REQUIRED WORK — Below are several records. Retype exactly those lines running from the one with "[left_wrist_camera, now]" through the one with "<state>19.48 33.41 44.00", end lines included, and no others.

AVAILABLE DATA —
:::
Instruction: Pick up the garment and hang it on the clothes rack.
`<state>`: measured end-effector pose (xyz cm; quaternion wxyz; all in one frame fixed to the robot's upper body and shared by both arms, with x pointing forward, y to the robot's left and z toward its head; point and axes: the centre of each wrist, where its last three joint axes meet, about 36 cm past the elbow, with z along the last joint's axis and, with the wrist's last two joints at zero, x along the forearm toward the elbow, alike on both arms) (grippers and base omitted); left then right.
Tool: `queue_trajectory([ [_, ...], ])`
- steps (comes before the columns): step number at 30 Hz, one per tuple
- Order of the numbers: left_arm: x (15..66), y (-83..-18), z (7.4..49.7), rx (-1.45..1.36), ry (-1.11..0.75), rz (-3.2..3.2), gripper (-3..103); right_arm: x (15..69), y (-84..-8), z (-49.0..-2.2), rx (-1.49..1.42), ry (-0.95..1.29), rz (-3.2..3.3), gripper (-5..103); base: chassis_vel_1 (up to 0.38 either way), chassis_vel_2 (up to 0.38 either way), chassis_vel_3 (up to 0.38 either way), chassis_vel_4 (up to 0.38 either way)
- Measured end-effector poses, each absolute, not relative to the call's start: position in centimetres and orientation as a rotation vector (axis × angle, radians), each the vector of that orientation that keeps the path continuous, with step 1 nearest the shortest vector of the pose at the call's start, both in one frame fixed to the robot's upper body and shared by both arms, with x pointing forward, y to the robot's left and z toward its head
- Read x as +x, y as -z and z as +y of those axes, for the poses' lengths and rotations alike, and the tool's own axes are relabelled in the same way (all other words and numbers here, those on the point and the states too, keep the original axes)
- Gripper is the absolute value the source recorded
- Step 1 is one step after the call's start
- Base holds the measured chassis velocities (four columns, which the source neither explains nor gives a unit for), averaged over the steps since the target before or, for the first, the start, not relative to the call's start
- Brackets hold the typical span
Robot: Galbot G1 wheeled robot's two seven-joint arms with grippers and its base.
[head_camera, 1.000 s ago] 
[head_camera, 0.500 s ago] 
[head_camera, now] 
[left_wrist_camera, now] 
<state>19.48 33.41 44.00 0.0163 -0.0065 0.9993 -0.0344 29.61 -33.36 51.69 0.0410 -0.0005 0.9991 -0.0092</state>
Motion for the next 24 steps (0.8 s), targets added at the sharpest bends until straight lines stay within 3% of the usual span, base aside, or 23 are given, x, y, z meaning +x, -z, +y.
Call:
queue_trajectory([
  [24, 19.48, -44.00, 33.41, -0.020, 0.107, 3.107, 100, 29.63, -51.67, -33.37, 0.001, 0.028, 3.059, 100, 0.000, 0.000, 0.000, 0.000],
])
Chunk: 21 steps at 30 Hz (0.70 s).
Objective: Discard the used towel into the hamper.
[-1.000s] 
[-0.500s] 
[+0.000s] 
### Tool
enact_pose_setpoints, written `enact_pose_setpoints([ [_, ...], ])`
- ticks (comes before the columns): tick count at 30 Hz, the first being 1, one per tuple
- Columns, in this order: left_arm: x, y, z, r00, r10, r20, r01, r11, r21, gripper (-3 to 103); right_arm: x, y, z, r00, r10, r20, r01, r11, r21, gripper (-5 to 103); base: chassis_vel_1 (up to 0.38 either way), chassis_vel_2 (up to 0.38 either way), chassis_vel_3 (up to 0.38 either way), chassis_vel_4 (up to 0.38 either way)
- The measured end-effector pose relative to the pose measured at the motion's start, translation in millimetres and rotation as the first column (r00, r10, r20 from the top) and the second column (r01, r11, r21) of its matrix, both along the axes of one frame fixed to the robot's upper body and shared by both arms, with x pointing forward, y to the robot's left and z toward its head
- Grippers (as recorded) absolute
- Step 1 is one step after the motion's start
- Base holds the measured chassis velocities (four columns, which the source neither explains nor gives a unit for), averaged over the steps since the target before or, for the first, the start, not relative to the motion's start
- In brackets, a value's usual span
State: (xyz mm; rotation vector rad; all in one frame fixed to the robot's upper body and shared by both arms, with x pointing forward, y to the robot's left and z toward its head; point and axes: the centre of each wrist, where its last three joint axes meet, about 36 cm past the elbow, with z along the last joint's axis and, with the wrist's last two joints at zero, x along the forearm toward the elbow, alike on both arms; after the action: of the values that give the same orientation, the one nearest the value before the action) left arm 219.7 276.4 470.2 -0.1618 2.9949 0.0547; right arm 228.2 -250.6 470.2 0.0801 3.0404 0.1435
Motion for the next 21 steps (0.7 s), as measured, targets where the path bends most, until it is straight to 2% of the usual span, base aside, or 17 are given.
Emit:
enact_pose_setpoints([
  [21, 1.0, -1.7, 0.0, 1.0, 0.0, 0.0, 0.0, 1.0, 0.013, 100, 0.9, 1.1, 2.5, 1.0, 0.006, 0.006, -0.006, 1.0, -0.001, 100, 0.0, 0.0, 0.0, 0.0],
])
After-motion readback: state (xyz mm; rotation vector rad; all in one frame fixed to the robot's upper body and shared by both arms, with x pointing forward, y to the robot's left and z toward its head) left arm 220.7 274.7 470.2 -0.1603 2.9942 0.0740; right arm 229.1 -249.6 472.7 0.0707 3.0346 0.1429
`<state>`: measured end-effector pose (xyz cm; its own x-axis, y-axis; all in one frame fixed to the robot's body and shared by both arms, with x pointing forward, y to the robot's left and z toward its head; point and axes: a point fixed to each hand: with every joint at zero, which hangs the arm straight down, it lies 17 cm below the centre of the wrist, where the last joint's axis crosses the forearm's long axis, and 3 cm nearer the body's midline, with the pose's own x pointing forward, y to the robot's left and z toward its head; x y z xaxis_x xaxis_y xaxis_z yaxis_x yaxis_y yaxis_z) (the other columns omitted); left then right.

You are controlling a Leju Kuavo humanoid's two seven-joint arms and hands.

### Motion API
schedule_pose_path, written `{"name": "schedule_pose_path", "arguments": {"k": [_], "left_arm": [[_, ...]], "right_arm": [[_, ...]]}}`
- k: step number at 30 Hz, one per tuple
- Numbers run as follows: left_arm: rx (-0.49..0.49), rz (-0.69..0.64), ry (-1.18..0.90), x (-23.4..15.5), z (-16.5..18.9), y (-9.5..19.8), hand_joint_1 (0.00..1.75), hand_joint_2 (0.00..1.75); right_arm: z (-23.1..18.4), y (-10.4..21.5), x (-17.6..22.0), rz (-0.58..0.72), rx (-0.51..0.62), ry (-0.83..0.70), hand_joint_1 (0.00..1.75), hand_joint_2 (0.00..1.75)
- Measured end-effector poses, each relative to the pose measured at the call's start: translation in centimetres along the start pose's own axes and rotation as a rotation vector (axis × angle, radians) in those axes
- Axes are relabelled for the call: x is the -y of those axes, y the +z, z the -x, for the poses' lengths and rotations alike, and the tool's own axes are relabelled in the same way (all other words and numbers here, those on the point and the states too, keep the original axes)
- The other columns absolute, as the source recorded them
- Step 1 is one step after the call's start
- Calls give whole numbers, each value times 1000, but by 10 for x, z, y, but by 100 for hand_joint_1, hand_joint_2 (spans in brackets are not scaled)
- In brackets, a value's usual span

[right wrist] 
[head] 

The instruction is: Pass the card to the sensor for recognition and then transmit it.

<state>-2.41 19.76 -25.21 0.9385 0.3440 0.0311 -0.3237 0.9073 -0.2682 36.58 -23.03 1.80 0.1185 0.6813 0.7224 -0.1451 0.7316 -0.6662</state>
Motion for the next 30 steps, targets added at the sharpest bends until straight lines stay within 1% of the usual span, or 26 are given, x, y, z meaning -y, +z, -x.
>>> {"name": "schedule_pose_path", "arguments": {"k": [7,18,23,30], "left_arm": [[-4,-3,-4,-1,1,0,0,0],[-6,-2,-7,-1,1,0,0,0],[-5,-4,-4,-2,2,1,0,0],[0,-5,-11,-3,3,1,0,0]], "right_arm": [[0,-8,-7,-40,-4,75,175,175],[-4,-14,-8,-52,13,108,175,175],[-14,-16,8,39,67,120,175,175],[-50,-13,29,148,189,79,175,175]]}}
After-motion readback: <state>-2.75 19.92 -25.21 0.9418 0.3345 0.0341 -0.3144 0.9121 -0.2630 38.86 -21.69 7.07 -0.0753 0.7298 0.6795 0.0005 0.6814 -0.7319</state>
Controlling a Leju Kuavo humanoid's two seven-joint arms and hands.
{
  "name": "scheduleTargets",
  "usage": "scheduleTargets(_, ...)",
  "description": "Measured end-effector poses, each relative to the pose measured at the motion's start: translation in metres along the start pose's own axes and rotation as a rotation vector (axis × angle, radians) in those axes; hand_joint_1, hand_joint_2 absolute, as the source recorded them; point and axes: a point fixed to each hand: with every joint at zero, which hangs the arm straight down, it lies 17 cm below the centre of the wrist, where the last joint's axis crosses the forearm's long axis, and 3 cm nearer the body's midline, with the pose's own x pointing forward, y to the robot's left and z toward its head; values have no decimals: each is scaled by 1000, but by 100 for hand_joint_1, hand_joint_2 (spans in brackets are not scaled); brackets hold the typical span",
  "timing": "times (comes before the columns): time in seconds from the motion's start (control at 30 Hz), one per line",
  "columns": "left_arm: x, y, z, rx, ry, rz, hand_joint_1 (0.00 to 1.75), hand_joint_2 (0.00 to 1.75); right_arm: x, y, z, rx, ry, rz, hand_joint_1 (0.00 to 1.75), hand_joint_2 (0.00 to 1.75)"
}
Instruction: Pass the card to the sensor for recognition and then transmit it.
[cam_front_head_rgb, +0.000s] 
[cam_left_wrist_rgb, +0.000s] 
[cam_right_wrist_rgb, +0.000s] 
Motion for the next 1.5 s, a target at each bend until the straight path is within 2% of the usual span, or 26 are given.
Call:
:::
WRITTEN REPLY —
[left_wrist_camera, now] 
<state>19.48 33.41 44.00 0.0163 -0.0065 0.9993 -0.0344 29.61 -33.36 51.69 0.0410 -0.0005 0.9991 -0.0092</state>

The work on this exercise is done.